I am trying to figure out how to model a private equity type of investment in Capitally.

I am a limited partner in a fund that invests in startups. The fund had 3 capital calls. So I invested money at three points in time. The fund is periodically valued. The fund also has periodic distributions. This happens when one of their portfolio companies is acquired, or goes out of business and returns money to investors. Initially, these distributions are like a return of capital. If all goes well, ultimate the entire investment is distributed, and any additional distributions then become capital gain.

There is no concept of shares. It is just an invested amount and current value, which is updated quarterly., both are in dollars. At each capital call, I deposit more funds, so the invested amount goes up. The distributions do not change the original invested amount. They may change the current value. Does that help?

But do I understand correctly, that if a company is liquidated, the money goes to you directly and is not available for the fund to reinvest? So your currently invested principal goes down, and the fund’s current value goes down as well. And eventually all the money from the fund may be (but doesn’t have to) entirely distributed and you stop owning any of it.

A custom asset (e.g. Venture, Fund or Other) with manual pricing

First investment is a Buy, with quantity being the amount of $ and price set to 1

To update the fund value, you can double-click the position, add an Account Balance transaction or add the price directly in the asset’s price table. The price will be Market value / Current principal. So if you’ve invested $100 and it’s worth $150, the price will be $1.5

Each Capital Call is a Buy as well, again with quantity being the amount of $ and price set to the current market price calculated as above. I assume that when you add more money it will dilute the return, so you should calculate the price at this point. Tip: you can do math directly in all input fields.

Each Distribution is a Sell. All the above rules with quantity and price still apply.

You don’t have a Return of Capital transaction? Because it may be better to model each distribution as a return of capital until all capital is returned and then model subsequent distributions as dividends or other income.
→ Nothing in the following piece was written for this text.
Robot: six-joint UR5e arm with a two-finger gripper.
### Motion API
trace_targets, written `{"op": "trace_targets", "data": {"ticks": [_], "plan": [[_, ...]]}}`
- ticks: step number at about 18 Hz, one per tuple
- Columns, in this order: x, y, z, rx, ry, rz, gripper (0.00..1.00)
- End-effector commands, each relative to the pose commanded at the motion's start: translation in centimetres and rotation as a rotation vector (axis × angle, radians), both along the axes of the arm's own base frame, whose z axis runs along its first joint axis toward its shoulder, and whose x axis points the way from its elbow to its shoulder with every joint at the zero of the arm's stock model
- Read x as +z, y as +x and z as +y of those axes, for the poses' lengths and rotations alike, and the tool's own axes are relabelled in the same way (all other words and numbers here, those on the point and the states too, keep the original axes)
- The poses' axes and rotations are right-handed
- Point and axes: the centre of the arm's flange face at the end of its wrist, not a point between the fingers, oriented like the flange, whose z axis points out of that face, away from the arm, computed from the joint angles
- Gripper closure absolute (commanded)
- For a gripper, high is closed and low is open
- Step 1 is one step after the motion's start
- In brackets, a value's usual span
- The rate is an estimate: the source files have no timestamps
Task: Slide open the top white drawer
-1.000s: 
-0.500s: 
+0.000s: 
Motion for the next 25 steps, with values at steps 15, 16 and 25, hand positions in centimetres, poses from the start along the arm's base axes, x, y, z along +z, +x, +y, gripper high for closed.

Return of capital is different from dividend in that it lowers your cost basis. Even publicly traded stocks at times have a ROC corporate action.

No, only Sell & Transfer will lower the quantity currently. A more proper P.E. support is planned for later (different kinds of corporate actions as well).

A Return of Capital (ROC) does not lower the quantity. It lowers the cost basis. If you hold 1,0000 shares that you purchased for $15,000, and you have an ROC of $100, then your cost basis becomes $14,900. The quantity remains the same.

Just as an aside, ROC transactions are not limited to PE investments. Even publicly traded securities occasionally have these, like preferred stocks, closed-end funds, publicly traded partnerships. I have seen it a few times. You may want to detach this transaction type from the bigger PE support item and implement it separately if you have a chance. StockMarketEye had it.